Our team has several finds with dogs. A more relevant question would be on how many live searches was the victim NOT found by someone involved in the search effort or later found to have walked out, got a ride, caught a bus, went home and went to bed, [all of these things have happened] Right now, I can recall three. One was found in the search area, a murder victim (the call was for a live victim and live find dogs were deployed), in the area our team had recommended be searched the next shift with cadaver dogs when it became obvious during as the search unfolded we were really looking for a dead person. The other two were never found.

On water cadaver I am 2 for 3, with the 3rd being questionable as a deserted car was found at a lake, but that lake was shallow, open and heavily fished, had a lot of houses on the banks, and had a body been in there it is probable it would have floated and been spotted. No evidence the person was ever in the water.

On cadaver where there was a real body and we were allowed to work it for training, we found it very quickly [the actual find was by the person team to that search area] This body was previously missed by a trained govt ground crew and police bloodhounds. 

Land cadaver calls are mostly for shallow graves where someone has a hunch or a lead - no - but that is not atypical - but we have not made any false calls. I was on a search for disarticulated remains where a lot of human bones were found by cadaver dogs [coroner on spot to confirm each bone) but I was not working cadaver dog at that point.

We are hosting Andy Rebman et all for a weeklong seminar in April with much of the focus being on strategies for shallow graves, and disarticulated remains because that is the nature of many of those calls.

I agree, civilian SAR has been made to look bad by the number of folks who want to play with fluffy, but there are a lot of dedicated volunteers who work very hard at this, take it seriously, and are good. It is an area where there are no funds to pay for professionals and the training police dogs typically get is really not adequate for this application [nor should it be] because that is not how the dogs are deployed most of the time.


----------



## Carol Boche (May 13, 2007)

HOLY COW this thread got long....I leave for a day and a half and it turns into 9 pages....

I will add my answers and comments tomorrow....I have the fire department awards banquet in an hour and don't have time to even start......

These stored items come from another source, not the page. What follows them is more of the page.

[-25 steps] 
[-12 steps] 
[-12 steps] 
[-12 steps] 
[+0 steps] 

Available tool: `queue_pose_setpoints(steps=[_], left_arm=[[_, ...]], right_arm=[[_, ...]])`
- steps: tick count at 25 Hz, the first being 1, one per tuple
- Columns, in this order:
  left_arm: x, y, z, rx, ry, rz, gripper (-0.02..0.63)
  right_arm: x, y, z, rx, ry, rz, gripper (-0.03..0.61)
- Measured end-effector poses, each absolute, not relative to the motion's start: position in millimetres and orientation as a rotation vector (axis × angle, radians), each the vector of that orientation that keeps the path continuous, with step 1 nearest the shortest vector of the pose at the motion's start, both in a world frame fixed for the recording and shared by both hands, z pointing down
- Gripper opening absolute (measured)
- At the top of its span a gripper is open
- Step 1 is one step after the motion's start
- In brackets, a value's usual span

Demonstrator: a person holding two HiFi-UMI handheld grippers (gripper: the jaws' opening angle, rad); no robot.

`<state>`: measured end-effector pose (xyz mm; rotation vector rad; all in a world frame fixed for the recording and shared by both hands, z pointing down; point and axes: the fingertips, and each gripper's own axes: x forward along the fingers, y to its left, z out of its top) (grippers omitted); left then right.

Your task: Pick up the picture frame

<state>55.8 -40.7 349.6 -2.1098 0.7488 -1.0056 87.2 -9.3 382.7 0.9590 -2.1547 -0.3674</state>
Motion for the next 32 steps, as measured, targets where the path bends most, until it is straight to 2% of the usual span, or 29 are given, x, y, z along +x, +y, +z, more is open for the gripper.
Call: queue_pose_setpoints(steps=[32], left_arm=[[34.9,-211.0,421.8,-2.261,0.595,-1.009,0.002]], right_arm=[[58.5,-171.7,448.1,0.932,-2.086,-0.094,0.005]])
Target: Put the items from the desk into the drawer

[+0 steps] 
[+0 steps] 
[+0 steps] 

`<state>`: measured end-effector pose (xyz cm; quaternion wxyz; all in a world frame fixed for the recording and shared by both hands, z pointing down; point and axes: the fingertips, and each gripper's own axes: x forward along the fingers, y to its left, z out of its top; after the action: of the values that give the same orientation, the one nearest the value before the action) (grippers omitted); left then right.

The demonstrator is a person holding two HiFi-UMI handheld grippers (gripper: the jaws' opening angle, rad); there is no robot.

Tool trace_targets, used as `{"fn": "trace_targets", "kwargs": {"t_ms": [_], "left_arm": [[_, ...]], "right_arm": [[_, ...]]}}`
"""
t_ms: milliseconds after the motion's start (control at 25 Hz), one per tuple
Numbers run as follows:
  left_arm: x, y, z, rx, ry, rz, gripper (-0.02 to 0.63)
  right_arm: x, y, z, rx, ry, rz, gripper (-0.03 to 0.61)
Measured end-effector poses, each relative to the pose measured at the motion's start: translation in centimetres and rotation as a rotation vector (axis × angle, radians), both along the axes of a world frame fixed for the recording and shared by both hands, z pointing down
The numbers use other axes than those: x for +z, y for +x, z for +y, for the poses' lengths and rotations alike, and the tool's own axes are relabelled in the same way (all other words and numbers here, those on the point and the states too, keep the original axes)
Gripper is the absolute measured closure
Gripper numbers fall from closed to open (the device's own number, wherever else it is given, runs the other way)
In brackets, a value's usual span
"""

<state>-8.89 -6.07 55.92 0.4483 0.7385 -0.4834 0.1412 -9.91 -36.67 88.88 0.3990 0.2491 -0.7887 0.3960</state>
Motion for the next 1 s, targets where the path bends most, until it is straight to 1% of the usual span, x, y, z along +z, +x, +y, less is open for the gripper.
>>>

COOL thread and GREAT discussion.....


----------



## Connie Sutherland (Mar 27, 2006)

Carol Boche said:


> ... I will add my answers and comments tomorrow....I have the fire department awards banquet in an hour and don't have time to even start...........


Have fun! :lol:


----------



## Terry Holstine (Aug 5, 2008)

I would like to thank Connie for organizing that gaggle I wrote into something readable. I just got my daughter to show me how to hit the Enter key to drop down to start a new paragraph. WOW, thats cool.

I had a lenghty part ot it already written and tried to start a new paragraph and it went bye-bye so that 
broke me from trying. 
Ann, it would take a little doing for me to find out who these people were because we did not contact them, they were contacted by family members of the victums. I can get the info but had rather not let it 
out. I did not tell the story to hurt anyones feeling. I simply shared the info to describe the state of affairs in my area.


----------



## Nancy Jocoy (Apr 19, 2006)

Terry, that is red flag number one.

I can think of NOT ONE reputable SAR team that works through the family, or "find a person" groups, or anything other than by being dispatched by LE or Emergency Management or whoever the appropriate agency is in their area. 

NOT ONE reputable group who just "shows up" to help, even when the agencies issue a "y'all come" effort which is also usually a fiasco.

and NOT ONE reputable team who goes to the press or discusses publicly details or particular issues they have had/seen with a particular department or about the search.

We are probably more offended by this kind of stuff than most folks because it makes everyone who is trying to do the right thing look bad. I am surprised they take on the liability for letting these folks work. Liability and workmen's comp is a major team expense for our team, and one most of these folks don't bother with.


----------



## Julie Argo (Feb 22, 2009)

I just have one question, y'all (and you know who you are) are still saying thast you find it hard to believe that a 24 hour old track is doubtful and then you go on and praise the hell out of coonhounds. Well okay do you honestly think that that track, sent, trail, whatever you want to call it, run by that **** is under 24 hours old. You have no idea how old that trail is , but yet the dog runs it. WE have three coonhounds at our house. And my husbands female is pretty good. But when he goes out hunting he doen't know how oold that **** trail is, but yet she will pick it up and run with it. She's even pick up a "dead trail" and after a while she did find that ****. So I guess I'm saying that a working, hunting **** hound could possibly run a 24 hour old track. Does that make sense to everyone?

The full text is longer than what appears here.